La misteriosa Badia Ardenghesca o di S. Lorenzo al Lanzo

Sull’autostrada che da Siena porta verso il mare, un paio di chilometri prima di arrivare a Civitella, una vallata verde e rigogliosa scorre in basso sotto di noi: è la valle del Lanzo, piccolo torrente sulle sponde del quale troviamo i resti di quello che fu un importantissimo monastero già nel secolo XI.

Si chiamava anticamente Abbazia di “S. Salvatore e S. Lorenzo presso il fiume Anzo”, e così continuò a chiamarsi fino al 1178 quando, improvvisamente perse il titolo del primo santo e, a partire dal 1235 (pergamene del 1235, 1238 e successive) aggiunse il toponimo “dell’Ardenghesca”, probabilmente in ricordo dei fondatori o dell’area geografica di pertinenza.

Da allora sempre si chiamò S. Lorenzo dell’Ardenghesca e non venne più utilizzato nemmeno il nome del torrente Lanzo (in origine Anzo).

Un’antica pergamena ci indica che questa abbazia benedettina esisteva già nel 1108, ma a ben leggerla, possiamo spingerci certamente molto più indietro perché gli attori della donazione (Bernardo del fu Bernardo e sua moglie) citano una precedente donazione che già un loro antenato aveva fatto al monastero.

Si trattava di Ranieri di Gualdrada (volgarizzazione del nome di Waldrada), molto probabilmente della stirpe degli Ardenghi, anche se nella storia toscana di quei secoli questi nomi ricorrono insistentemente.

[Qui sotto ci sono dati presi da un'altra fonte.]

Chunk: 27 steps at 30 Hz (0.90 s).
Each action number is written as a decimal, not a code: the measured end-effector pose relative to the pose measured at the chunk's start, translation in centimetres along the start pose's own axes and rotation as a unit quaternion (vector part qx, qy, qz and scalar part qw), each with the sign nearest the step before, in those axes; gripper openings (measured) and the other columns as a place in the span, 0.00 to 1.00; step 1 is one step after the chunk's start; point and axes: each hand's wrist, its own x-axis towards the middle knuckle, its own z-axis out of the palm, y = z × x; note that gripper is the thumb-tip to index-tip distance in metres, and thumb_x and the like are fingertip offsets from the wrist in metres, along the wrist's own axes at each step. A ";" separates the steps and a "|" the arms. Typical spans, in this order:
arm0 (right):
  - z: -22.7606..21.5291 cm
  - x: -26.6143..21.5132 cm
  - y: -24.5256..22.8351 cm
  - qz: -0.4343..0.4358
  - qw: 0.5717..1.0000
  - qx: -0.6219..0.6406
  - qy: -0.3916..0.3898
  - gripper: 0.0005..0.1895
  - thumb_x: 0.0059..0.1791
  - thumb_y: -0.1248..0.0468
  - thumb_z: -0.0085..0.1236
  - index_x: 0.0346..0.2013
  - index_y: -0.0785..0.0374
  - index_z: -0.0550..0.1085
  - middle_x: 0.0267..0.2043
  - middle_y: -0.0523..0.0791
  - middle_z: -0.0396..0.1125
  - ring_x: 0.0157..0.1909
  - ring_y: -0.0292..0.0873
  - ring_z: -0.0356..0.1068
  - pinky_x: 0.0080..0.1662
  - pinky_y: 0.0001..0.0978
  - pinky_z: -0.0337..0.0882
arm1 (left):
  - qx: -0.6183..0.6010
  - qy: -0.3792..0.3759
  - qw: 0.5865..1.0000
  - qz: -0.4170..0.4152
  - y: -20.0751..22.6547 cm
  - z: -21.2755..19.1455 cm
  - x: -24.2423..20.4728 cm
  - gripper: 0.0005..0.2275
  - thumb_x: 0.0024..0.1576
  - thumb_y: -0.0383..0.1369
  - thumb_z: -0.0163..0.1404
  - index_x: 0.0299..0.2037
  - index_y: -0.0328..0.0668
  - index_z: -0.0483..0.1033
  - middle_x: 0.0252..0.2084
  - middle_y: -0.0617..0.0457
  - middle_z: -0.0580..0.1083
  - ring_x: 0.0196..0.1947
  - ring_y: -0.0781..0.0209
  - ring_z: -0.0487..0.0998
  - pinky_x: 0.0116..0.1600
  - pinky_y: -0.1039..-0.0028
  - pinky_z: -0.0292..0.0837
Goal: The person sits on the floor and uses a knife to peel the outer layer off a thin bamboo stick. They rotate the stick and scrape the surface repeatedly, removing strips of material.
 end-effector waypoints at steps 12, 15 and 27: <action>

Un Ranieri marito di Waldrada ad esempio fa delle donazioni alla Badia di Passignano negli anni 1016 e 1018. Chiunque sia stato questo Ranieri insomma era un avo di Bernardo e quindi occorre spostare l’antichità dell’abbazia almeno al secolo precedente, l’undicesimo.

Notevole importanza ebbe quest’abbazia nel XII secolo, compreso il privilegio con il quale nel 1124 Corrado Marchese di Toscana la prese sotto la sua protezione imponendo la pena di libbre duecento d’argento a chi l’avesse molestata.

Non mancarono certamente le bolle papali con il quale si gratificava S. Lorenzo dell’Ardenghesca, come quella di papa Celestino II nel 1143, quella di papa Lucio II nel 1144 e quella del 1175 di Eugenio III.

Un certo legame unì da sempre questo monastero con quello di S. Antimo in Valle Starcia ed anche oggi gli esperti di arte e architettura trovano molte similitudini nelle facciate delle due chiese e nelle decorazioni di alcuni capitelli fino a spingersi nel dire che i maestri scultori sembrerebbero provenire dalla stessa scuola.

Nel 1272 ad esempio una bolla di papa Gregorio X a frate Cresci di questo monastero gli comunicò che aveva nominato per loro un nuovo abate e che questi era frate Palmerio dell’abbazia di S. Antimo, Diocesi di Chiusi.

Non fu un episodio isolato e la cosa è ancor più curiosa perché i due monasteri non erano più dello stesso Ordine (S. Antimo aveva abbracciato la dottrina di San Guglielmo) e nemmeno appartenevano alla stessa Diocesi (S. Antimo in quella di Chiusi mentre S. Lorenzo in quella di Grosseto).

In contemporanea alla decadenza degli Ardengheschi, anche quest’abbazia andò pian piano perdendo il suo carisma e nel 1440 (Bolla di papa Eugenio IV) fu affidata alla giurisdizione del Convento di S. Maria degli Angeli di Siena, dell’Ordine agostiniano.

Scendendo dall’autostrada su percorso sterrato la ritroviamo oggi in parte restaurata (era rimasta priva del tetto). Ci colpisce immediatamente la facciata in stile romanico con portico rinforzato. Il volume della chiesa era la navata centrale dell’edificio che in origine ne aveva tre ed era quindi molto più grande.

Belle ed inquietanti le molte figure antropomorfe sui capitelli e sui lati della stessa porta d’ingresso, che ci ricordano appunto S. Antimo, ma anche la Pieve di Ponte allo Spino (Sovicille) e che comunque sono caratteristiche degli edifici di culto nati intorno al Mille. Se non siete amanti d’arte o di architettura il luogo è comunque altamente suggestivo ed essendo in piena campagna concilia la bellezza con la pace.